_EXERCISE INSTRUCTIONS:_
Copy each line of the following data that contains "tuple".

---

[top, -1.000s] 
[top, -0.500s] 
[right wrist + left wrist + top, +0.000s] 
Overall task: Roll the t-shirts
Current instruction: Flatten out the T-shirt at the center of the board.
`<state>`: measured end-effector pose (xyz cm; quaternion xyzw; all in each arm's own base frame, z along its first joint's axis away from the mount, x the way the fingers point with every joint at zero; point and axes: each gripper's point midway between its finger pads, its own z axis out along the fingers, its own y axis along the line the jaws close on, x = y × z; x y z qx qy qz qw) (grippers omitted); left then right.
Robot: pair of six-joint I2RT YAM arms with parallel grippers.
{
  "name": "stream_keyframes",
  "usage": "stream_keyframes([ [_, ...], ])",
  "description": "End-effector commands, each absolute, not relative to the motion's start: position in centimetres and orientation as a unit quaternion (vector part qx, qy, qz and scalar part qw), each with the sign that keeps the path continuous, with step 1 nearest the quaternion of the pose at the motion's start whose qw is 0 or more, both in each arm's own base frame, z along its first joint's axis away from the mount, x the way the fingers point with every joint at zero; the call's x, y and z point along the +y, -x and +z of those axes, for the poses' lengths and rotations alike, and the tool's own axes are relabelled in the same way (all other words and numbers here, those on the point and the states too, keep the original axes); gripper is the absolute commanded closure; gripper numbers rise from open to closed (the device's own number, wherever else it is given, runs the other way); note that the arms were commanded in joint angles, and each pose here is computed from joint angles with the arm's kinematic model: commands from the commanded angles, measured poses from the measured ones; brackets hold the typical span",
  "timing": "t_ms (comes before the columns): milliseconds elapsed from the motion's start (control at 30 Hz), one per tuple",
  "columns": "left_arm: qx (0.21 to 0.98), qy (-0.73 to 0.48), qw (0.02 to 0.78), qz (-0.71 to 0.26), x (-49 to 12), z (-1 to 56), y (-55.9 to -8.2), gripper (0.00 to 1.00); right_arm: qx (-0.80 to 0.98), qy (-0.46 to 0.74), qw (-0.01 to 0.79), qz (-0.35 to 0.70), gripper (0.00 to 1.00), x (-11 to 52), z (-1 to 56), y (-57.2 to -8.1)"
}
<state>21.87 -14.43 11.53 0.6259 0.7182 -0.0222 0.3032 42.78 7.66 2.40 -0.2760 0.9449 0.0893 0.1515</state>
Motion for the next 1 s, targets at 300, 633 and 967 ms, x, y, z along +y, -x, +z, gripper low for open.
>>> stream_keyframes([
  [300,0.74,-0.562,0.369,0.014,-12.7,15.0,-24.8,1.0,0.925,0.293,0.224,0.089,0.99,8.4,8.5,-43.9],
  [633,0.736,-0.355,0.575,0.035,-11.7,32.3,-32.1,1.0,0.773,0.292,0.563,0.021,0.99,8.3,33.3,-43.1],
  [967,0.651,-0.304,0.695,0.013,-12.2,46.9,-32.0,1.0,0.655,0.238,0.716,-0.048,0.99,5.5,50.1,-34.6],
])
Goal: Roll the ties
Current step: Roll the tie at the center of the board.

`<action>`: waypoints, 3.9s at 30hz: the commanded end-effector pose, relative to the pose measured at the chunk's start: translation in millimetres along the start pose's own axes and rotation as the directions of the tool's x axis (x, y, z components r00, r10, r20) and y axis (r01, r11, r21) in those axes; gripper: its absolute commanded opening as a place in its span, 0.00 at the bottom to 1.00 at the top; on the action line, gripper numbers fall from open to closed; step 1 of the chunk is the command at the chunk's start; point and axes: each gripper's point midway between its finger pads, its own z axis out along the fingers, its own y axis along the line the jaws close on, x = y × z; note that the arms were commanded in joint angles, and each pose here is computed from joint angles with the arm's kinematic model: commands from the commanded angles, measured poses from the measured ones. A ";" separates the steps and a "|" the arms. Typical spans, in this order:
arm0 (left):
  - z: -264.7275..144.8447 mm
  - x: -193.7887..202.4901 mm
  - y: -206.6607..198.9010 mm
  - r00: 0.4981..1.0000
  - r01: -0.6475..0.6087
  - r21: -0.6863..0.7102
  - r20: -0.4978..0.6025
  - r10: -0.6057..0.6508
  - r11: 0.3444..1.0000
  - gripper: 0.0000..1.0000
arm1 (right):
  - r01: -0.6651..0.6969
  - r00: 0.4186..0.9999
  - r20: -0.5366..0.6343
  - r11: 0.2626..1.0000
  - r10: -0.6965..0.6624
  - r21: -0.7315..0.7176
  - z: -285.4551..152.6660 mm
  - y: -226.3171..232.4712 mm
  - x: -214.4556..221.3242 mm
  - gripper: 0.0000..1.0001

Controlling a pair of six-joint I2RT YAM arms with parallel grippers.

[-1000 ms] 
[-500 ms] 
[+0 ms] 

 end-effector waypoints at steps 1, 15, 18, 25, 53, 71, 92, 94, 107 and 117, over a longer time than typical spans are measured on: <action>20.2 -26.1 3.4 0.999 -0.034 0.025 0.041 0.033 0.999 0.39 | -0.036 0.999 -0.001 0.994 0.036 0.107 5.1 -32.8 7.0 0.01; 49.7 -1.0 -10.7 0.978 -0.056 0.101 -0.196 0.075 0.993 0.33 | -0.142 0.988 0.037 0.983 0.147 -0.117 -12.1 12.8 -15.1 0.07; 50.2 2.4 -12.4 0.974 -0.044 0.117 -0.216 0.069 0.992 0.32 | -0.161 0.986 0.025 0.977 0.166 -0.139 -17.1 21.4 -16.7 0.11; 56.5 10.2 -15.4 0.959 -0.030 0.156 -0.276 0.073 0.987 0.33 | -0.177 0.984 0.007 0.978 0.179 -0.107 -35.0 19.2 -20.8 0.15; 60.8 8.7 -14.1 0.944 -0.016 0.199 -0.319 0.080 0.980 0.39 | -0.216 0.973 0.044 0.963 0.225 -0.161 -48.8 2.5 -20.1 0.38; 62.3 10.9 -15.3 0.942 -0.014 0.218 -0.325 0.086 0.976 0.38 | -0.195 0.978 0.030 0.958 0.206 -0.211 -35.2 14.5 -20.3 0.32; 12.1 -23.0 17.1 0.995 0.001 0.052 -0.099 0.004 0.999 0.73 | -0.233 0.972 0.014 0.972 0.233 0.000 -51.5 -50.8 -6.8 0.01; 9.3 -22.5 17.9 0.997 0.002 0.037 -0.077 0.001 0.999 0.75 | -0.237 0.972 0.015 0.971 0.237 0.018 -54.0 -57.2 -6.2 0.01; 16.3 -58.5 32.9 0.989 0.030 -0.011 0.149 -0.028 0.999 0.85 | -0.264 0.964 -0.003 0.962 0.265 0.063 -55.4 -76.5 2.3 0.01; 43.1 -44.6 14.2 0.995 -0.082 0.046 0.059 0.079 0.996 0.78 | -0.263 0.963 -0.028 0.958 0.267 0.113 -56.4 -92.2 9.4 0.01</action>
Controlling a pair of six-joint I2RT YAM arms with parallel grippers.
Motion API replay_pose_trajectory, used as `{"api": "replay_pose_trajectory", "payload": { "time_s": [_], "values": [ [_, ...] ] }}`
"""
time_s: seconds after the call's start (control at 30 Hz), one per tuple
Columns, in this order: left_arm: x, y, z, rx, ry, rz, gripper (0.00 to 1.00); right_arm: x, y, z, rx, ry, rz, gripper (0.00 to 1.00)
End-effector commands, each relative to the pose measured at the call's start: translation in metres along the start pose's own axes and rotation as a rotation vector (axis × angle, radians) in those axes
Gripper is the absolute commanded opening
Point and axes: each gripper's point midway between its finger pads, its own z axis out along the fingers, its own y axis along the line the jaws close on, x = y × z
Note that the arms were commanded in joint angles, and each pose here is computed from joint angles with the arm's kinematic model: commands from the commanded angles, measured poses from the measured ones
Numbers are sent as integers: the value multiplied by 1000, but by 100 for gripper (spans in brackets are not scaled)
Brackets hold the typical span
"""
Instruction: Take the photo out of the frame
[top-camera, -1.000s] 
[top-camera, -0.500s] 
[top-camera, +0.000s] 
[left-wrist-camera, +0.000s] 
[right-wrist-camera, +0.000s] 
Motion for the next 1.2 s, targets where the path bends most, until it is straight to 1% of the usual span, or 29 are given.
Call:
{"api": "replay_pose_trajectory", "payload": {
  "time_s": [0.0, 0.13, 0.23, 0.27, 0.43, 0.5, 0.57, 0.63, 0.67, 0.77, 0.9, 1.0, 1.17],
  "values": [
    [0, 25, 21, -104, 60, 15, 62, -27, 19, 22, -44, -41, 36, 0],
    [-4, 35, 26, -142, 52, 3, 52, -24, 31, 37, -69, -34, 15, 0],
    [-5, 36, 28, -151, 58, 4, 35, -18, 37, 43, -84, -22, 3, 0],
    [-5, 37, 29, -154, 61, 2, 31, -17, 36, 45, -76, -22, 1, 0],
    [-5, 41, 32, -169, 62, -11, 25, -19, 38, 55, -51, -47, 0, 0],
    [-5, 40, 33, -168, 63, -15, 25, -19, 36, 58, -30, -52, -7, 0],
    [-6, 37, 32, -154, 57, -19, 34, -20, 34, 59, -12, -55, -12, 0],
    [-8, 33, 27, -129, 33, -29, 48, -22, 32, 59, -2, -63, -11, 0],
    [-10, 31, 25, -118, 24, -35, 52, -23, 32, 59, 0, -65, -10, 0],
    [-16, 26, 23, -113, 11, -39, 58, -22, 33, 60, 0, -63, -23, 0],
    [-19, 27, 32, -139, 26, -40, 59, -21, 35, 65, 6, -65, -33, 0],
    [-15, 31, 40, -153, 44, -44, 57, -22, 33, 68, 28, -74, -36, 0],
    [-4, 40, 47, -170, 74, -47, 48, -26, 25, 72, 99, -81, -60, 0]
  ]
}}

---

_REPLY TO THE TASK:_
  "timing": "t_ms (comes before the columns): milliseconds elapsed from the motion's start (control at 30 Hz), one per tuple",
time_s: seconds after the call's start (control at 30 Hz), one per tuple

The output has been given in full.